The House proposes to spend $29.16 billion in fiscal 2008, an increase of 3.7 percent or slightly more than $1 billion over 2007, compared to an increase of 3.8 percent in the Governor's budget, $26.5 million more than the House.

On the other hand, the House rejected many of the Governor's specific initiatives, including $300 million in new corporate taxes, the funding formula for Chapter 70 school aid distribution, the collapsing of line items for the courts and public colleges, the elimination of most earmarks, funding for 250 new police officers, a special $25 million emergency fund, and expanded spending for a variety of public health programs.

From a fiscal point of view, the main difference between the two budgets is the House's larger planned draw on reserves - approximately $500 million compared to $225 million by the Governor. Despite the Governor's smaller use of reserves, the House has adopted the better approach.

That is because the administration's budget depends on a large increase in corporate taxes, the fourth such increase in five years and a virtual doubling of the corporate income tax during this period. The creation of jobs is the only way out of the state's fiscal dilemma. These large tax increases will undercut job creation and exacerbate the state's long-term fiscal problems. Drawing on reserves during an economic recovery - even a weak one - is not ideal, but it has none of the negative consequences of the tax proposals.

Furthermore, it is highly unlikely that these tax changes would produce the hundreds of millions of dollars claimed by the administration. So the proposed tax increases would harm the economy, worsen the state's fiscal problems, and not even produce a balanced fiscal 2008 budget.

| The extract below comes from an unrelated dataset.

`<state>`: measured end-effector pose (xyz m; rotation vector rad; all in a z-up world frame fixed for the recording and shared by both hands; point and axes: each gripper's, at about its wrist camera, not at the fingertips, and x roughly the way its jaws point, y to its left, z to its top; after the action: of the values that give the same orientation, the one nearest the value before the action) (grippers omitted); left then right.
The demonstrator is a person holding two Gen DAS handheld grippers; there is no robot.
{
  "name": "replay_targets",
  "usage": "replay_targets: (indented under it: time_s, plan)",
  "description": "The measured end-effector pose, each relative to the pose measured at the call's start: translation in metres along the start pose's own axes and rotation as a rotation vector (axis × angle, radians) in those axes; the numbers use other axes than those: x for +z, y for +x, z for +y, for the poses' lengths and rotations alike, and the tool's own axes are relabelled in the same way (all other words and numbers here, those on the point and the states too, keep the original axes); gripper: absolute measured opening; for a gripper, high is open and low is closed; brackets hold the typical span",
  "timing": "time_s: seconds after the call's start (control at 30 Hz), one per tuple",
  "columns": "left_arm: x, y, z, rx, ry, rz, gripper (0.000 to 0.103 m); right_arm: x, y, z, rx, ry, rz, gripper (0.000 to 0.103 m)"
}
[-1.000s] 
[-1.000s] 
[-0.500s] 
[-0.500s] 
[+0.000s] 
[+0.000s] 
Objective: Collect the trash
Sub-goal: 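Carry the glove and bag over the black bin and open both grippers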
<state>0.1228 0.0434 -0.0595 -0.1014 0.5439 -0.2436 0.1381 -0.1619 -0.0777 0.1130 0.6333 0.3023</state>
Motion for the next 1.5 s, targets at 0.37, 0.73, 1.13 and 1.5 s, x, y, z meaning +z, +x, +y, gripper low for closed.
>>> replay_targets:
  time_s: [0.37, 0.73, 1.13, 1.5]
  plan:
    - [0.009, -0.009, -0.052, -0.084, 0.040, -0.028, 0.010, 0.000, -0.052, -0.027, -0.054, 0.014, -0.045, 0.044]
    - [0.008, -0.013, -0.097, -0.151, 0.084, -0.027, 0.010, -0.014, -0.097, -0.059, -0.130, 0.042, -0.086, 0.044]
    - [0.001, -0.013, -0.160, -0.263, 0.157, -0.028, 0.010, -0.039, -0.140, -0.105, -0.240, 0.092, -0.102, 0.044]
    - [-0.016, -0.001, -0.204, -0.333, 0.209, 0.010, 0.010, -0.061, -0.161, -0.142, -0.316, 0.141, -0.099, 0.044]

But if the House Ways and Means Committee has taken a wiser approach, it is critical that House leaders hold the line on additional spending during floor debate and not add to the dependence on reserves.

Almost half of the $1.04 billion increase in the House Ways and Means budget goes for Medicaid and pension and health care benefits for state employees. Even so, both the Governor and House limit Medicaid growth to less than 4 percent, an ambitious and perhaps unrealistic target.

While the House increases overall spending by only 3.7 percent, the larger question is whether the state can afford even that level of spending given the state's sluggish economy."